§ TASK REQUIREMENTS:
The entries below contain a stretch that opens with the line containing "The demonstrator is" and closes with the line containing "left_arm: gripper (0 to"; set down that stretch exactly, both ends included, and nothing else.

⁂

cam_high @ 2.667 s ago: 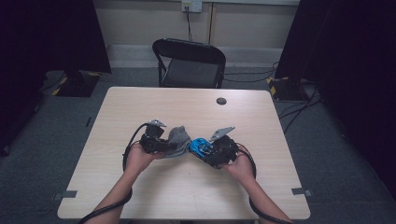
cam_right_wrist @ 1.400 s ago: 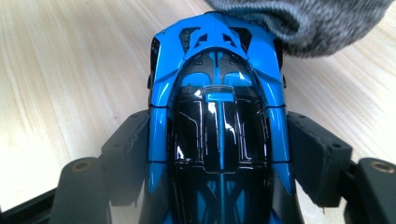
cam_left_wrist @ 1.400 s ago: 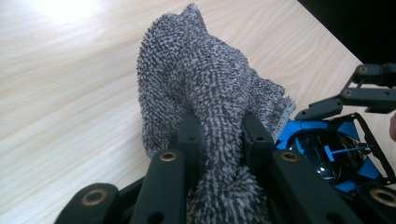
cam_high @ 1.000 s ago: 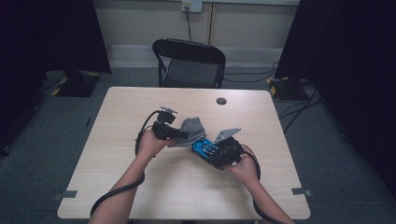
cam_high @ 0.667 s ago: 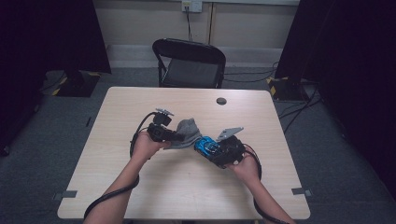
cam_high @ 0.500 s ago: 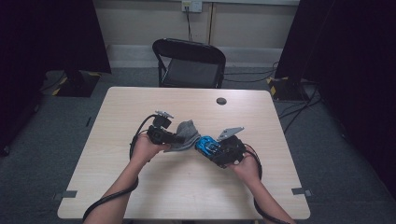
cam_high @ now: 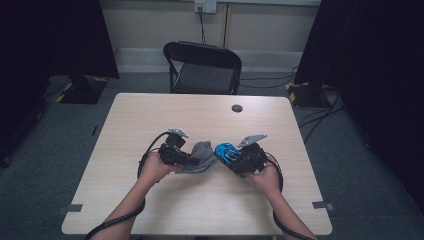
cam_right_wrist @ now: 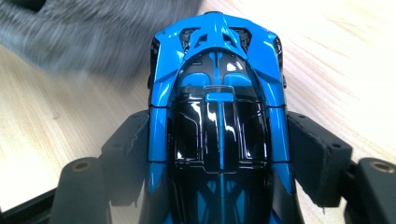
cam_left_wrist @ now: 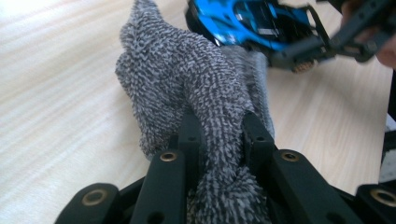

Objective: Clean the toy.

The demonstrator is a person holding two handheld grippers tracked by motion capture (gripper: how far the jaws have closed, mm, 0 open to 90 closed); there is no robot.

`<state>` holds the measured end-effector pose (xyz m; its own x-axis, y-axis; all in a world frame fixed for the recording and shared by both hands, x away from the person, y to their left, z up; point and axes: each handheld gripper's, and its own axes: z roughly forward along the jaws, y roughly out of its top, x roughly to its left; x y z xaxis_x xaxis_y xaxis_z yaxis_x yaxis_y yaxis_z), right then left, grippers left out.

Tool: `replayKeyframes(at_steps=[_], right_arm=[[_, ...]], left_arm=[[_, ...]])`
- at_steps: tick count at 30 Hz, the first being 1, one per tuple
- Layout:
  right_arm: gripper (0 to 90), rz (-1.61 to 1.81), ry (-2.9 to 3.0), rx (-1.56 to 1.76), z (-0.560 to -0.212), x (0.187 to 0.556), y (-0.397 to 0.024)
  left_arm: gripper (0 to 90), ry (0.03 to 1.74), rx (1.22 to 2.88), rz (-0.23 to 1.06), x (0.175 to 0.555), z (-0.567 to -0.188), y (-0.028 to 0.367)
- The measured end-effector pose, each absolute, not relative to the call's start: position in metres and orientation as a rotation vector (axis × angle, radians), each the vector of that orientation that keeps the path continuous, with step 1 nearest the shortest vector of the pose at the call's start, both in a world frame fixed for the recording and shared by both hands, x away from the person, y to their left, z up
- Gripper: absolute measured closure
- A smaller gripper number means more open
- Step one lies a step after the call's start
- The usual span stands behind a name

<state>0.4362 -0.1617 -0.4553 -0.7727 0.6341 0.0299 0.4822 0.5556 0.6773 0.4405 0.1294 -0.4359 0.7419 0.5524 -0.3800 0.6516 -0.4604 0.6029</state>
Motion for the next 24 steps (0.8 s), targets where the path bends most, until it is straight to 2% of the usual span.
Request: replayKeyframes(at_steps=[5,14,24], right_arm=[[28.5,1.035,2.576,0.942,-0.454,0.436,-0.163],[28.5,1.037,2.596,0.905,-0.453,0.432,-0.155],[28.5,1.043,2.619,0.836,-0.450,0.424,-0.146]], left_arm=[[73.9,0.952,2.143,-0.137,0.444,-0.433,0.144],[73.4,1.088,2.019,0.005,0.468,-0.412,0.170],[73.5,1.087,1.975,0.045,0.486,-0.399,0.147]])
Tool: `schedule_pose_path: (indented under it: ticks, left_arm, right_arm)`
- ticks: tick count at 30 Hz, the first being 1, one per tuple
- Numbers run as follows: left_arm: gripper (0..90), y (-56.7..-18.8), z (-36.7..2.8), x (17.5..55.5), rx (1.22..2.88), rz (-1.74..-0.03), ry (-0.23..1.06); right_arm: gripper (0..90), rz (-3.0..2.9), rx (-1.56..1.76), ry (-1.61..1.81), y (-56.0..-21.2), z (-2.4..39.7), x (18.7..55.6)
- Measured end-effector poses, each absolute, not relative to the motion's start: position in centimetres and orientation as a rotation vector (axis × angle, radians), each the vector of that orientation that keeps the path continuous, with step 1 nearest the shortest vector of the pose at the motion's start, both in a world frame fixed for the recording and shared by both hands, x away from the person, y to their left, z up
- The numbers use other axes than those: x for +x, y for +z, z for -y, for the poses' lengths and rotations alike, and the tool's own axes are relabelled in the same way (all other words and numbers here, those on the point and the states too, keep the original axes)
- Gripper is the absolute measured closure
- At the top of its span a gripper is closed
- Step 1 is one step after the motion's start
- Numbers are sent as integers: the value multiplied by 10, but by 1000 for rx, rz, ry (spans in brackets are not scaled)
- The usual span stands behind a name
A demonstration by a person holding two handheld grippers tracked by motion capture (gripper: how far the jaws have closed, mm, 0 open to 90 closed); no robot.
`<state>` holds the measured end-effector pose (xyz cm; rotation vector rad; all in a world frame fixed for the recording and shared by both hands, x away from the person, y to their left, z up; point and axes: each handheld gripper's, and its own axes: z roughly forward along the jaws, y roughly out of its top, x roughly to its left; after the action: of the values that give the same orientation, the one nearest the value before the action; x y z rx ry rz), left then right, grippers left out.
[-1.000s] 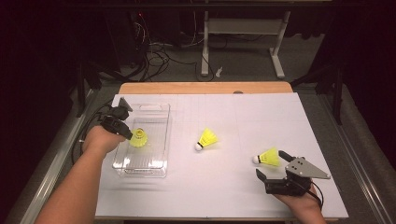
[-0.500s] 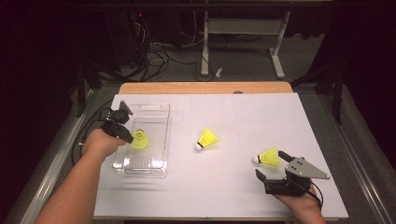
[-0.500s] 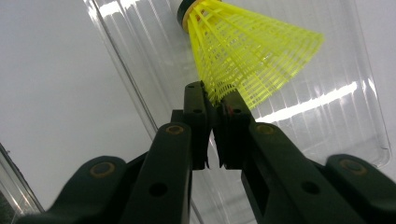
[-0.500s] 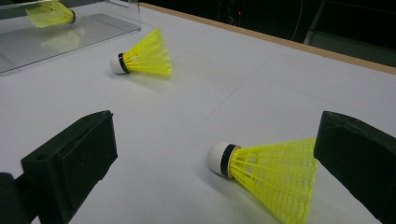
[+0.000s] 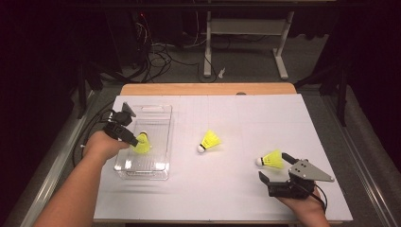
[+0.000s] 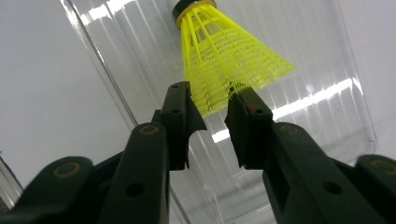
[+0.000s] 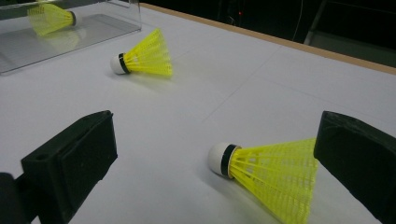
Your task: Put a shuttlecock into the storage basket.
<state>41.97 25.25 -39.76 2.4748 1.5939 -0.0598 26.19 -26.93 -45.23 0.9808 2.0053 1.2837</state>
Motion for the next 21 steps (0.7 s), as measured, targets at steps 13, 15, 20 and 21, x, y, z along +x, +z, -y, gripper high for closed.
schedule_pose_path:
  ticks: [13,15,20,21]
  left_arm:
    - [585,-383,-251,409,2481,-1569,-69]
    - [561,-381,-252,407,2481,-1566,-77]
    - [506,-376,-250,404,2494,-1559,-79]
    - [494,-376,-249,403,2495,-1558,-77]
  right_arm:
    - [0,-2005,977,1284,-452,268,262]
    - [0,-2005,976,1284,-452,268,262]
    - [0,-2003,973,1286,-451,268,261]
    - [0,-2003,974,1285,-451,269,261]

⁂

§ EXERCISE OUTPUT:
The demonstrator is a person holding two handheld grippers tracked by motion capture (gripper: how far the jaws have closed, mm, 0 open to 90 closed); there is no robot.

`<state>` holds the measured end-effector pose (xyz m; its own x-axis, y-axis; all in a world frame fixed for the recording and shared by both hands, x away from the person, y to their left, z up; point and axes: each handheld gripper's, and its own axes: z roughly forward along the jaws, y roughly out of its top, x roughly to its left; x y z xaxis_x xaxis_y xaxis_z yaxis_x yaxis_y yaxis_z), right then left, grippers left out.

Tool: `replayKeyframes(at_steps=[_], right_arm=[[_, ...]], left_arm=[[_, ...]])`
- at_steps: tick count at 30 Hz, the first being 1, one per tuple
- Layout:
  right_arm: gripper (0 to 90), rz (-1.61 to 1.81), ry (-2.9 to 3.0), rx (-1.56 to 1.76), z (-0.560 to -0.212), x (0.187 to 0.556), y (-0.397 to 0.024)
  left_arm: gripper (0 to 90), ry (0.03 to 1.74), rx (1.22 to 2.88), rz (-0.23 to 1.06), x (0.175 to 0.555), z (-0.567 to -0.188), y (-0.028 to 0.367)

This answer has been given in full.